====== Records for the task

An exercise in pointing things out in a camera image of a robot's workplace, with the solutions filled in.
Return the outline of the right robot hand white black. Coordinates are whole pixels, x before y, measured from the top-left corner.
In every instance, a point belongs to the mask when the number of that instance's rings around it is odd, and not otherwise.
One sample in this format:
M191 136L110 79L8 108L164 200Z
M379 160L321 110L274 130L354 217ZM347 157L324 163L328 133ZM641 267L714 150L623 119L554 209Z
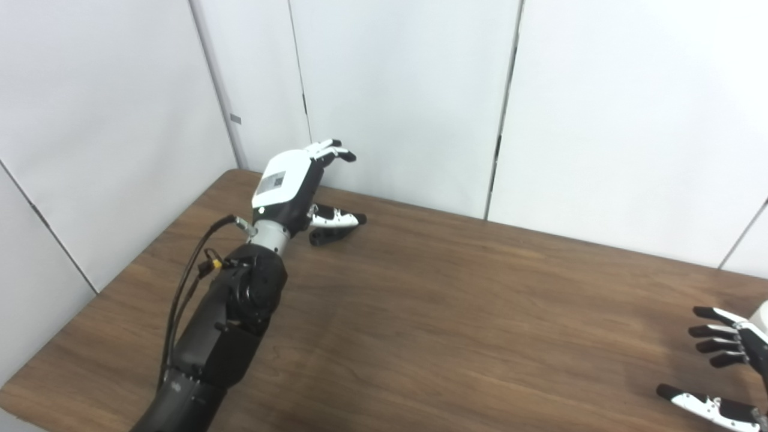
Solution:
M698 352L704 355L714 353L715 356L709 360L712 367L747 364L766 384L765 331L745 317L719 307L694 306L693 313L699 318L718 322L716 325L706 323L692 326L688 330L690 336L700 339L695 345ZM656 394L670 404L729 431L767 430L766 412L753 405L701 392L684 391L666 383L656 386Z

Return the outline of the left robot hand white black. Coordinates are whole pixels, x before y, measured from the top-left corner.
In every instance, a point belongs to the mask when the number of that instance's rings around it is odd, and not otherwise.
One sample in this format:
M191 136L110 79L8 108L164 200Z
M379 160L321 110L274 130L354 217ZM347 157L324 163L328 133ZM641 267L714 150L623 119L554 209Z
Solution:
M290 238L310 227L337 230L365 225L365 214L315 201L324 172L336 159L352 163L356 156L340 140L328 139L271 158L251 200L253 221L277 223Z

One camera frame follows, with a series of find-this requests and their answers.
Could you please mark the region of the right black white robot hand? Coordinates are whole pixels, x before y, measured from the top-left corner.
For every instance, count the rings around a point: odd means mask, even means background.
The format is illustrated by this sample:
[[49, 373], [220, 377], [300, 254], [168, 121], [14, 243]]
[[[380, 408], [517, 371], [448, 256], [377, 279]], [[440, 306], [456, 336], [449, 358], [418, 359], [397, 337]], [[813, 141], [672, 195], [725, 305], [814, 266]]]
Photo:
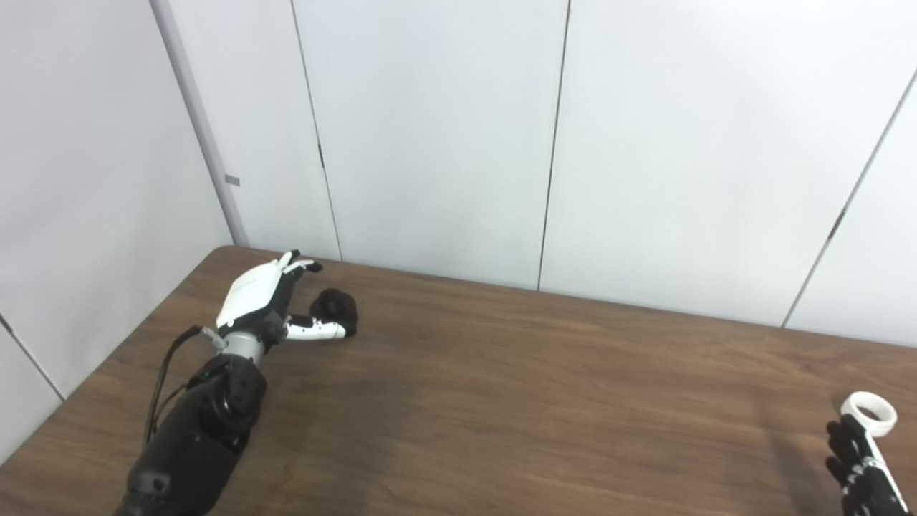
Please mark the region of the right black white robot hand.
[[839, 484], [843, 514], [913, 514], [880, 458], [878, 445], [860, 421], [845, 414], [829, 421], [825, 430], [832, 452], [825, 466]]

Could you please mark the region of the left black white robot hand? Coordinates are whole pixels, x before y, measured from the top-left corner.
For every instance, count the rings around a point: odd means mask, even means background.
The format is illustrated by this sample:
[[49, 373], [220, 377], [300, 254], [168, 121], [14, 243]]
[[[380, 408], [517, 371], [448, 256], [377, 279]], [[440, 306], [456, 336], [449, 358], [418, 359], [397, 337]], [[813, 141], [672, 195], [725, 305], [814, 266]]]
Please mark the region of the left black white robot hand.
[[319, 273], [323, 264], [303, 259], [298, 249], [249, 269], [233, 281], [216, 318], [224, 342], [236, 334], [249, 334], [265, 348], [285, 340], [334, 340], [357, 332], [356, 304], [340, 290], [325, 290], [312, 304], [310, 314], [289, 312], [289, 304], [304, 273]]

============
====== Records for the task

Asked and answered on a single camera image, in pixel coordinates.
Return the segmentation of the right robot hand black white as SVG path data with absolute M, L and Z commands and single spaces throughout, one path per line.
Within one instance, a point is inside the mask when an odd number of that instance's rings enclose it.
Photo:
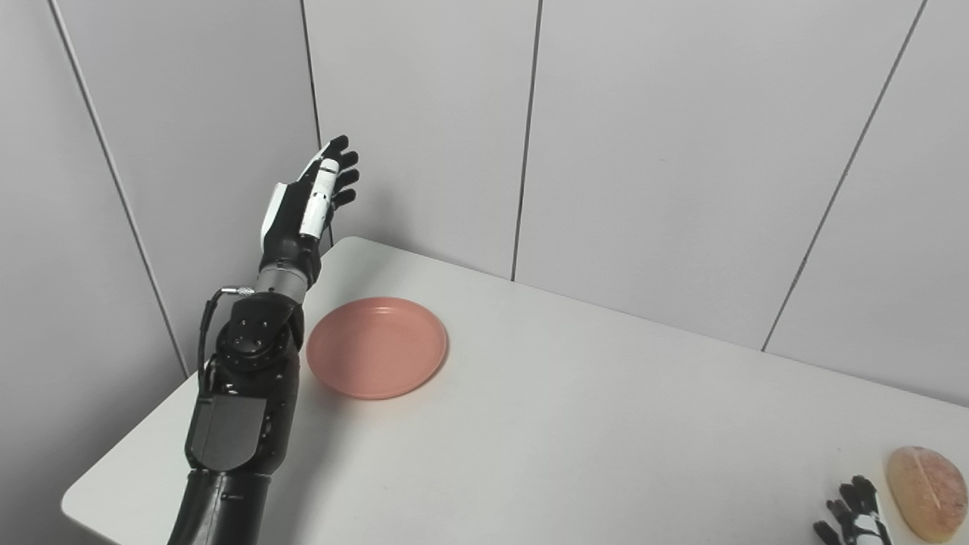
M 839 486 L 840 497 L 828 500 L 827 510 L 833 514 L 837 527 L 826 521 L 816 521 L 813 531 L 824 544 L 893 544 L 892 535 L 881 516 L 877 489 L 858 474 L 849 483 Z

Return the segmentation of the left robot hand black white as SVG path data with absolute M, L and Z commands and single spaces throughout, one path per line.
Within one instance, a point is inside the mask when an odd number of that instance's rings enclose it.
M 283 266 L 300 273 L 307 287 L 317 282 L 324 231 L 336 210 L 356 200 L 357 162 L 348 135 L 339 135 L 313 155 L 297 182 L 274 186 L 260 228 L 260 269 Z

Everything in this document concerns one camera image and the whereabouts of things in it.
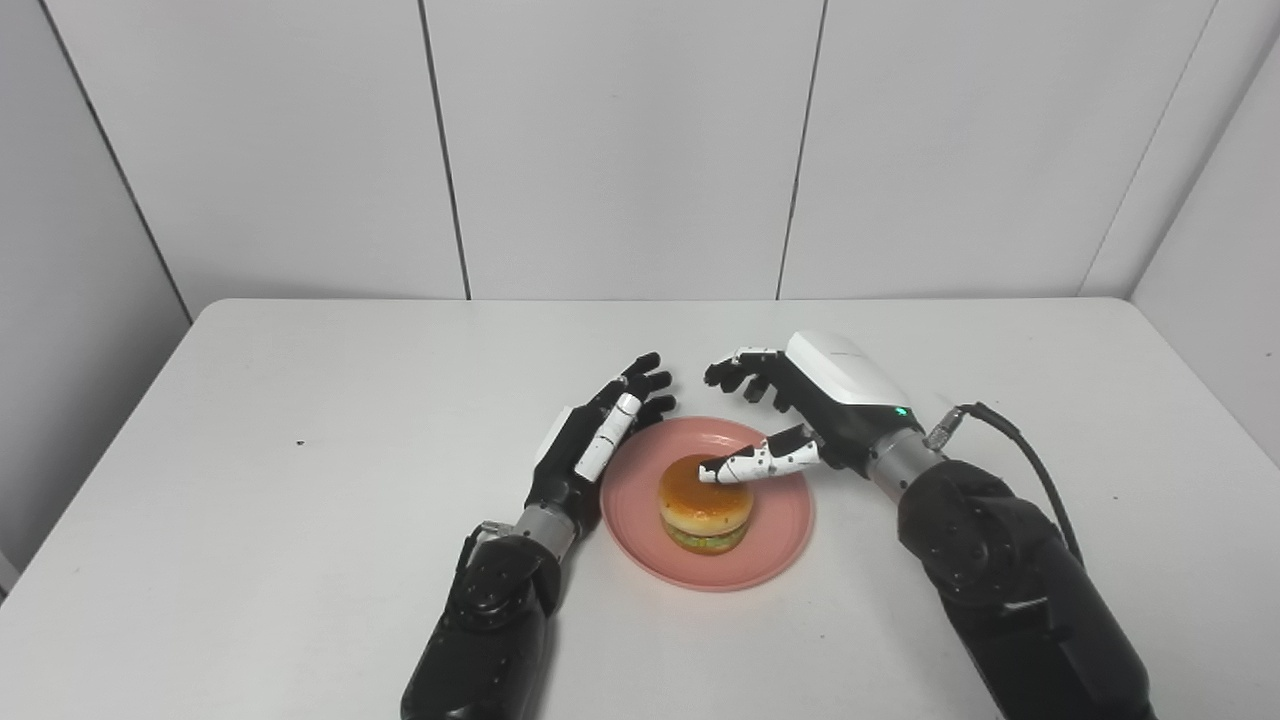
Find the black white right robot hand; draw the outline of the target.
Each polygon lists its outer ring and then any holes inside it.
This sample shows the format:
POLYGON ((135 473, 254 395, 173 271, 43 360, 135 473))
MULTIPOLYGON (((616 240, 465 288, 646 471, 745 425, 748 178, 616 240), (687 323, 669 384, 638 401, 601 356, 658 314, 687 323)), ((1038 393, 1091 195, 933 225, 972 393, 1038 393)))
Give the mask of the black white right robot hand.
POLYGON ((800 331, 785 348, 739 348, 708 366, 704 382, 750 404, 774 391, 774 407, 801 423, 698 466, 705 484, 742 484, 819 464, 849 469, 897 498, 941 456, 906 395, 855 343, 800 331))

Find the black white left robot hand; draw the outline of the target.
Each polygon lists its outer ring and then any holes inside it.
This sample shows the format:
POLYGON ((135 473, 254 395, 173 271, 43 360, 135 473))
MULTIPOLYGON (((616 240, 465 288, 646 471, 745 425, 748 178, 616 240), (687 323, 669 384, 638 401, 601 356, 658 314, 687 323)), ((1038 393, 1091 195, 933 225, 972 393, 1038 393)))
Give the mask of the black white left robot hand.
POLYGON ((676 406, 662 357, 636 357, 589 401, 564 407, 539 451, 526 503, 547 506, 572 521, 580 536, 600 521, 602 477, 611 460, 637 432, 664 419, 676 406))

============
====== Records for the task

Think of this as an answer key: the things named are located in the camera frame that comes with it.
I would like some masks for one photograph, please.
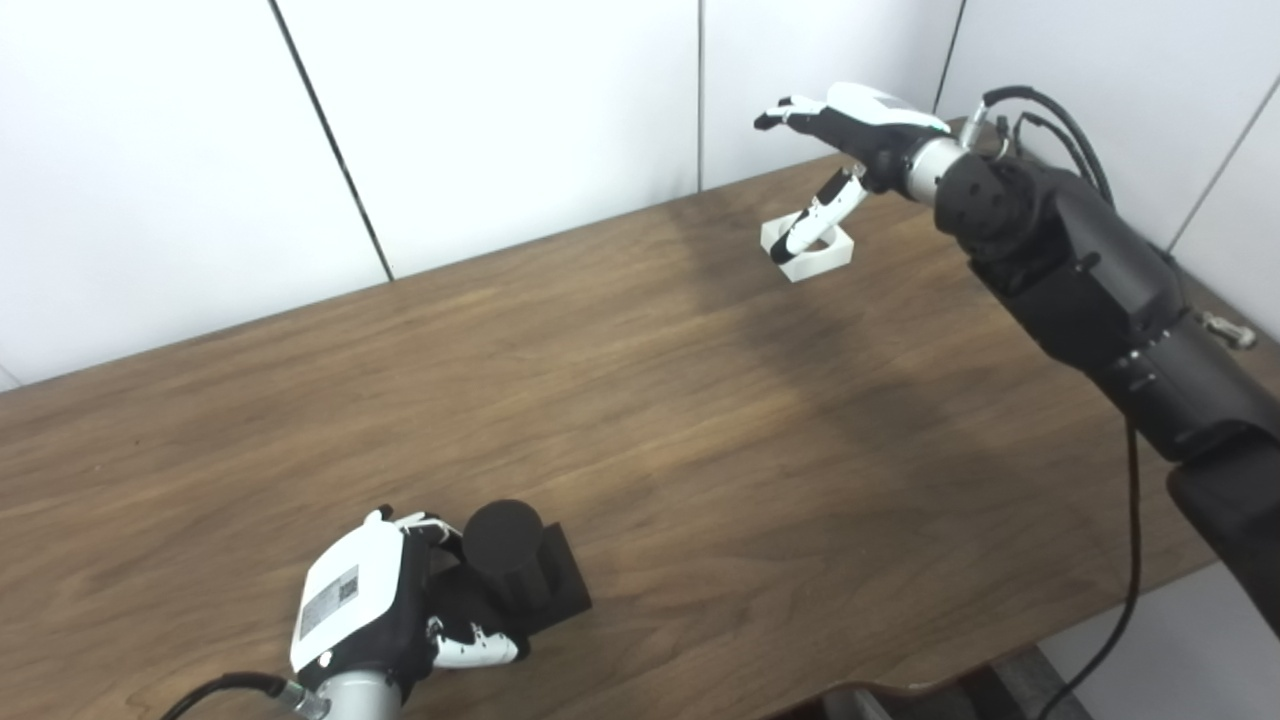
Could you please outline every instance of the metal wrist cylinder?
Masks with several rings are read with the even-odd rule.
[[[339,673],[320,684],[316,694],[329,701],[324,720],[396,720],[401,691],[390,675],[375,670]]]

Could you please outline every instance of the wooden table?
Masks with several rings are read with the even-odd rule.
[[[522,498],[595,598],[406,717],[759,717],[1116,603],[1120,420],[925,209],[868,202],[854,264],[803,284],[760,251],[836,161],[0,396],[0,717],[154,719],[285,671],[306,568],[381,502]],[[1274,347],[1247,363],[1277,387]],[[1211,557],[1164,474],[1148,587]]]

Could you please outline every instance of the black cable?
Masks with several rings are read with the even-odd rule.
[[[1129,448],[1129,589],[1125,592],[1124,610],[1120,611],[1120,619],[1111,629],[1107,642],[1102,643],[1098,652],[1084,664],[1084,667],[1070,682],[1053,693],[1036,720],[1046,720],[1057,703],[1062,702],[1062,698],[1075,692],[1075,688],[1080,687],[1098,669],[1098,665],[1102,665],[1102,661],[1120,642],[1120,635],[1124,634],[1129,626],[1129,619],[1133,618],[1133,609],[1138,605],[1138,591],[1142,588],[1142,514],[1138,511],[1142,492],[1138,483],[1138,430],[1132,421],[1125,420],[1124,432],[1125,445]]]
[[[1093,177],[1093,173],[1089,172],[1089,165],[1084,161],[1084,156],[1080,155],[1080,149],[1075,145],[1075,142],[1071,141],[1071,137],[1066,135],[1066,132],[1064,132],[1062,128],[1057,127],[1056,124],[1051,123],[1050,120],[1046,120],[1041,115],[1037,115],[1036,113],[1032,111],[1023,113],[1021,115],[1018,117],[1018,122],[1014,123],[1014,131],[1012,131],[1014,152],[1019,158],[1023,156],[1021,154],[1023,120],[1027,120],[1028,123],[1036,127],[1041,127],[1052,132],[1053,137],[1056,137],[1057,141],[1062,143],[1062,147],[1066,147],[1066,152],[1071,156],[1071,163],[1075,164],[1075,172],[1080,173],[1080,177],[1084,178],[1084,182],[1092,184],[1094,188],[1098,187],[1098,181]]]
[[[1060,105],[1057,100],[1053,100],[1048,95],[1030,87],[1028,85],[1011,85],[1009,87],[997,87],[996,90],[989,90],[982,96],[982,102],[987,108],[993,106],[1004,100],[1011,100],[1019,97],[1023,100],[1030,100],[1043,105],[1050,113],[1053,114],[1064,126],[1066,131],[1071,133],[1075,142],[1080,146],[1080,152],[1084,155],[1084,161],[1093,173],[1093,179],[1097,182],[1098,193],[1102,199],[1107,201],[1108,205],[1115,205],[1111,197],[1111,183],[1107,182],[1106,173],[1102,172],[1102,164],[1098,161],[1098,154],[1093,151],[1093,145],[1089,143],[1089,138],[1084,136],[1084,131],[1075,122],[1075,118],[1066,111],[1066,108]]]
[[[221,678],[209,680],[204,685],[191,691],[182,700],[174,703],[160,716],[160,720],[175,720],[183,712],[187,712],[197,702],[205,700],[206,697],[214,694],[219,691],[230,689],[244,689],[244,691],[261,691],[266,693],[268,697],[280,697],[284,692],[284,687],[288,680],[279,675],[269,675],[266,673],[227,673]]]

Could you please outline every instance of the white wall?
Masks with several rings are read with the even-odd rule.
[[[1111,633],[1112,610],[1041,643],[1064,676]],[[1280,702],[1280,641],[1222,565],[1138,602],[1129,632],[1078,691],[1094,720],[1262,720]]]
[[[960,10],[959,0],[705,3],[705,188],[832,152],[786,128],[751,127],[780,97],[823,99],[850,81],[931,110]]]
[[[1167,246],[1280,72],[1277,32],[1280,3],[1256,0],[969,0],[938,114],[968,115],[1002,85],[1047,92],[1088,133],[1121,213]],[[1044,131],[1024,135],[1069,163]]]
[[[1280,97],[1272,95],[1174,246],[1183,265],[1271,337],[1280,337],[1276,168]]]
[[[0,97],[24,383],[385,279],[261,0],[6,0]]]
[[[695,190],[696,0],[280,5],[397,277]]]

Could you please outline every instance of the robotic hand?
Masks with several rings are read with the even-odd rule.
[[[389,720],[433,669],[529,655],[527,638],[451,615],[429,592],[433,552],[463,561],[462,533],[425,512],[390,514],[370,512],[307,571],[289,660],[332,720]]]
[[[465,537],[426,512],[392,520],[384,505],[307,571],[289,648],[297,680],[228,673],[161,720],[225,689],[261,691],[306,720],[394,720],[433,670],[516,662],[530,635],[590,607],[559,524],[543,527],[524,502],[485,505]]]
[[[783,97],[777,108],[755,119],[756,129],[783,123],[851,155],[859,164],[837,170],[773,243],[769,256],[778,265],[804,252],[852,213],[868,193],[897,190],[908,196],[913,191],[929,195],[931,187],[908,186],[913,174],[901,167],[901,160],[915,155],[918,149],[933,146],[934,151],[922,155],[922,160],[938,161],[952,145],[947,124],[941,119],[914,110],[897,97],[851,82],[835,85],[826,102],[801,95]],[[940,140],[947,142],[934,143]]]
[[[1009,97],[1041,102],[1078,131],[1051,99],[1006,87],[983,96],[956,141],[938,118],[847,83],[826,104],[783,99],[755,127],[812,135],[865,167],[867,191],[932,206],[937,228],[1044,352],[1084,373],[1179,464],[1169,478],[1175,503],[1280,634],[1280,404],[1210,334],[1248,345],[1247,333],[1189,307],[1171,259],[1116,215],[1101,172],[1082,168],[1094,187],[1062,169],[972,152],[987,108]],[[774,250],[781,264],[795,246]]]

============

● Your assignment: In the entries, find every line holding "throughout" and copy it.

● Result:
Return the segmentation of the right robot hand black white as SVG path data with absolute M, L and Z commands and single spaces throughout, one path per line.
Return the segmentation of the left robot hand black white as SVG path data with absolute M, L and Z commands and single spaces throughout, one path per line.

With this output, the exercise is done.